Effect of seated trunk posture on eye blink startle and subjective experience: comparing flexion, neutral upright posture, and extension of spine

Postures are known to be able to affect emotion and motivation. Much less is known about whether (affective) modulation of eye blink startle occurs following specific postures. The objective of the current study was to explore this. Participants in the present study were requested to assume three different sitting postures: with the spine flexed (slouched), neutral upright, and extended. Each posture was assumed for four minutes, and was followed by the administration of brief self-report questionnaires before proceeding to the next posture. The same series of postures and measures were repeated prior to ending the experiment. Results indicate that, relative to the other postures, the extended sitting posture was associated with an increased startle, was more unpleasant, arousing, had smaller levels of dominance, induced more discomfort, and was perceived as more difficult. The upright and flexed sitting postures differed in the level of self-reported positive affect, but not in eye blink startle amplitudes.

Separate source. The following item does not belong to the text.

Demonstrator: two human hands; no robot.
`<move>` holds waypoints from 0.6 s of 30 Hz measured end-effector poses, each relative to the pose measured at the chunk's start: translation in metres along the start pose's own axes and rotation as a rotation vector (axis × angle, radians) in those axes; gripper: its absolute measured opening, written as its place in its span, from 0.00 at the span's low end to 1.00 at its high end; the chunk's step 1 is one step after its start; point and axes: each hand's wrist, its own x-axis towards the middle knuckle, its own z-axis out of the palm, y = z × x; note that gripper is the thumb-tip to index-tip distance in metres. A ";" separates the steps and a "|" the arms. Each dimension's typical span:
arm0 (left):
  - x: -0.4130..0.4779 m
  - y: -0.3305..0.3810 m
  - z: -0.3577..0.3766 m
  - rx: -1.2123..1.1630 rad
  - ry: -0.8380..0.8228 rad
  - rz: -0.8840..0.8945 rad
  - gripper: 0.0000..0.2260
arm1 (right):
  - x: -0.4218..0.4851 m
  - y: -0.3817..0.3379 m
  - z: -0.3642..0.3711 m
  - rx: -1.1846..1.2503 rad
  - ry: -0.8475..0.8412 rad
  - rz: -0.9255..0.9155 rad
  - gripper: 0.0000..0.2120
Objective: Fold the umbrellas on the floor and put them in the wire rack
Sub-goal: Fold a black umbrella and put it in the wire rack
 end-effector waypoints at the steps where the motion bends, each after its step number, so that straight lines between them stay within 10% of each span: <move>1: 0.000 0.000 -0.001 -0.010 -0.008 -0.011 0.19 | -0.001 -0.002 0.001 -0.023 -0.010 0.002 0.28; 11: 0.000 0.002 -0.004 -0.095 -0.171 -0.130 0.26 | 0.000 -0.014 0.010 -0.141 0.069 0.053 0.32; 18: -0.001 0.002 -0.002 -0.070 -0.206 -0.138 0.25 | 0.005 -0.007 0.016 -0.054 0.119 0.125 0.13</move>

Cortico-brainstem mechanisms of biased perceptual decision-making in the context of pain

Perceptual decision-making is commonly studied using stimuli with different physical properties but of comparable affective value. Here, we investigate neural processes underlying human perceptual decisions in the affectively rich domain of pain using a drift-diffusion model in combination with a probabilistic cueing paradigm. This allowed us to characterize a novel role for the dorsolateral prefrontal cortex (DLPFC), whose anticipatory responses reflecting a decision bias were dependent on the affective value of the stimulus. During intense noxious stimulation, these model-based anticipatory DLPFC responses were linked to an engagement of the periaqueductal gray (PAG), a midbrain region implicated in defensive responses including analgesia. Complementing these findings on biased decision-making, the model parameter reflecting sensory processing predicted subcortical responses (in amygdala and PAG) when expectations were violated. Our findings highlight the importance of taking a broader perspective on perceptual decisions and link decisions about pain with subcortical circuitry implicated in endogenous pain modulation.